The Quinlans came to take her from me one October night, they came while chanting ancient psalms in darkening twilight, they came to rescue her, they said, from my impure designs, to cleanse from her all traces of her bestial human side.
The pious congregation had for weeks devised this mission. This lovely Quinlan girl had turned her back and risked perdition! They heeded all the tortured pleas of he who had begot her; this perfect lamb who strayed was their own widowed preacher's daughter.

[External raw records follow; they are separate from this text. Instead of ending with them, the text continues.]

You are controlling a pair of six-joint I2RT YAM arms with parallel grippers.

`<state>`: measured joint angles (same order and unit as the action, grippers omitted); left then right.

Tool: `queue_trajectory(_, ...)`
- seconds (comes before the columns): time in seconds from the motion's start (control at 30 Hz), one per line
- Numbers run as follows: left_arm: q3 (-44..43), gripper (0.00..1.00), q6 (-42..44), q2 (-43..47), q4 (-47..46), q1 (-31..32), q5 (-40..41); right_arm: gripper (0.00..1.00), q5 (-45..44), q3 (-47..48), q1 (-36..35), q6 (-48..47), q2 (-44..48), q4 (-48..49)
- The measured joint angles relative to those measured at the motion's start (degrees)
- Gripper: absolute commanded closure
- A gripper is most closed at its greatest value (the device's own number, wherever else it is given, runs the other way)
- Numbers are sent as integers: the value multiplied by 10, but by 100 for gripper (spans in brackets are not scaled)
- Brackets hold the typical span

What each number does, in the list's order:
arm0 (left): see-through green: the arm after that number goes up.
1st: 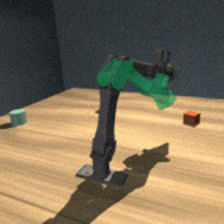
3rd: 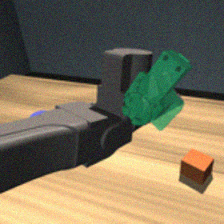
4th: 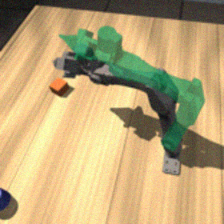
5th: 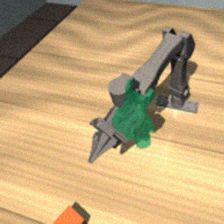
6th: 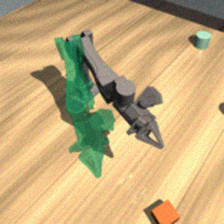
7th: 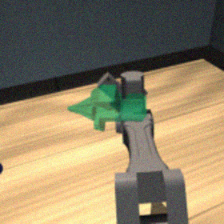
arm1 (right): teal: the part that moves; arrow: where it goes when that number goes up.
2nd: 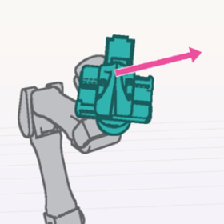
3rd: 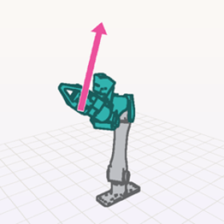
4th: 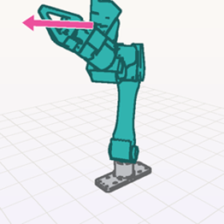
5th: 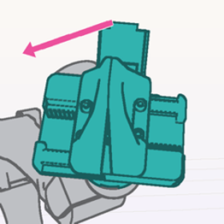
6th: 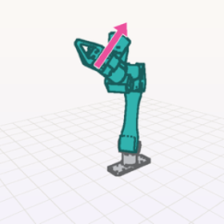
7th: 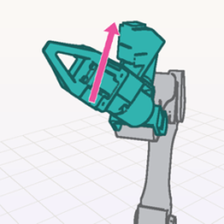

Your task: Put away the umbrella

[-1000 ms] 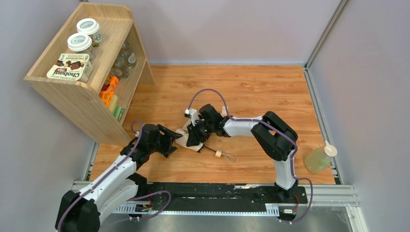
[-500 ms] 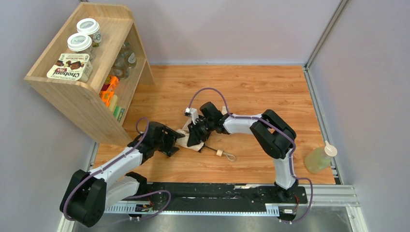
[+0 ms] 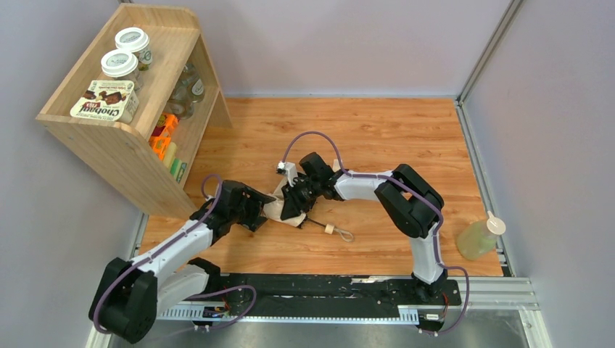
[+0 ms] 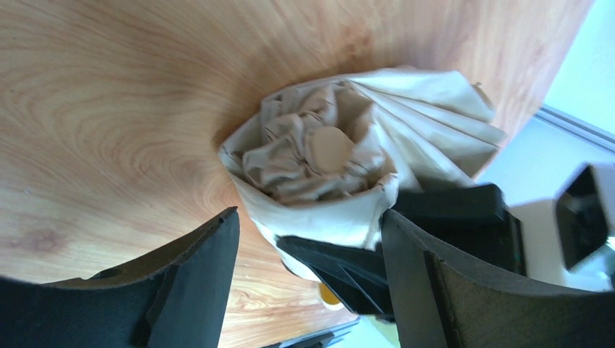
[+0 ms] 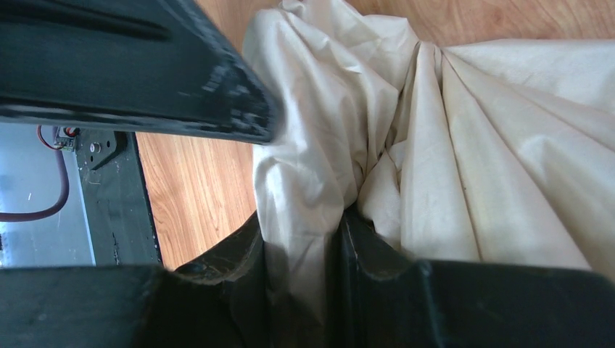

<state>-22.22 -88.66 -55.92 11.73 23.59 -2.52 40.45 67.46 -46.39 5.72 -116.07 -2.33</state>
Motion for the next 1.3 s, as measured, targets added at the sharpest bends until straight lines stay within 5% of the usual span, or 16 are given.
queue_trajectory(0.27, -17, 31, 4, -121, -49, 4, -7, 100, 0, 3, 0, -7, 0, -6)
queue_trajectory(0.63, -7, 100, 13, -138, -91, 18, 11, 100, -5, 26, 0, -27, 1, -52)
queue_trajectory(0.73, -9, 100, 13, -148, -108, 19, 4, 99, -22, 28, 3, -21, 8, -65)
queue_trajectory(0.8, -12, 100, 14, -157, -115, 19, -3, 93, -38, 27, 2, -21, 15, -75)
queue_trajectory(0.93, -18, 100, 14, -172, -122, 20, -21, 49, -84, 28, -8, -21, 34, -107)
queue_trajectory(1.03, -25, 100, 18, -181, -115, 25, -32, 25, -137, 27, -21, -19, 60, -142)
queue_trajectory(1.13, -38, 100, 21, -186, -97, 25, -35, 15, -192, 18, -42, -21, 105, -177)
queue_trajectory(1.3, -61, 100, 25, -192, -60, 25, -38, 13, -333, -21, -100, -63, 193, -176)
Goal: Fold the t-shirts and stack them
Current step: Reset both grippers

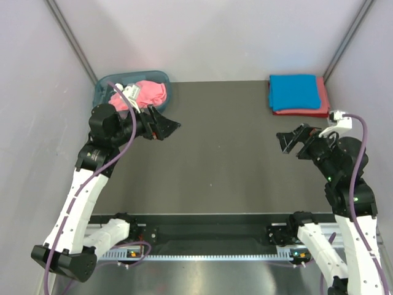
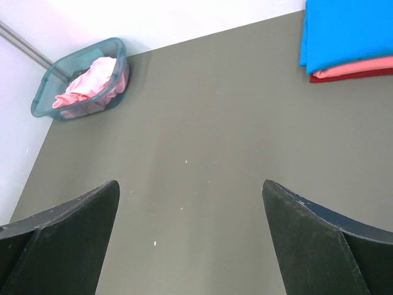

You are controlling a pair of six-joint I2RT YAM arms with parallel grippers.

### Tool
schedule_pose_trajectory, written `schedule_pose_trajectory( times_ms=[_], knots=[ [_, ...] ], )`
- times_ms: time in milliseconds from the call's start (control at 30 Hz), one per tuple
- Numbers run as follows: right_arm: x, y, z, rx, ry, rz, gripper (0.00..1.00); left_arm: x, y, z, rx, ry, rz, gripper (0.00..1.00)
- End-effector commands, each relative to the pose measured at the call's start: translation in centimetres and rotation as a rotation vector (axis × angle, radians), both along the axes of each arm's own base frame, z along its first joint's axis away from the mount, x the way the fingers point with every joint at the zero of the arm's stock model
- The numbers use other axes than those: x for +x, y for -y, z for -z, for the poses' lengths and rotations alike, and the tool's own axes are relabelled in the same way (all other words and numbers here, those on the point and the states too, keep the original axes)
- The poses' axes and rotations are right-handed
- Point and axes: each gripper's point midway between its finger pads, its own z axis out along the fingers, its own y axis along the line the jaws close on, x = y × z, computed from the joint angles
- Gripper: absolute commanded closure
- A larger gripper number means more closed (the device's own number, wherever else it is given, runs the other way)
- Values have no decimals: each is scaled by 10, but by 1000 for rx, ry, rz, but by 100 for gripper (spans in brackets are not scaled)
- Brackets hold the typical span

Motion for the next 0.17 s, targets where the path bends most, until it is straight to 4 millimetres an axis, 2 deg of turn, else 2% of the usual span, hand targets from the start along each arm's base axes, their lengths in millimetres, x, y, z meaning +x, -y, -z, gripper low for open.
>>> schedule_pose_trajectory(
  times_ms=[0,133],
  knots=[
    [-6,5,-23,-1,63,24,0,-4,-2,-13,-4,60,-1,1],
    [-8,6,-25,1,75,28,0,-3,-2,-13,-5,59,0,1]
  ],
)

We heard them massed outside and murmuring their sacred songs, we peered through parted curtains as the faithful droned along, and then the minister stepped forward; stern, rotund, and greying, pontificating to me as the others stood near praying:
"God loves you (as he loves us all) in spite of your transgressions; God loves you and will bend his ear to hear sincere confessions; He blesses you, but bids you choose to live a pious life; He gives you twenty minutes to return your tainted wife."
(This served as introduction. He continued in like manner:) "We humble servants of the Lord are chosen to demand her. We are appointed from on high to rescue from your clenches This angel you have turned from God to be one of your wenches.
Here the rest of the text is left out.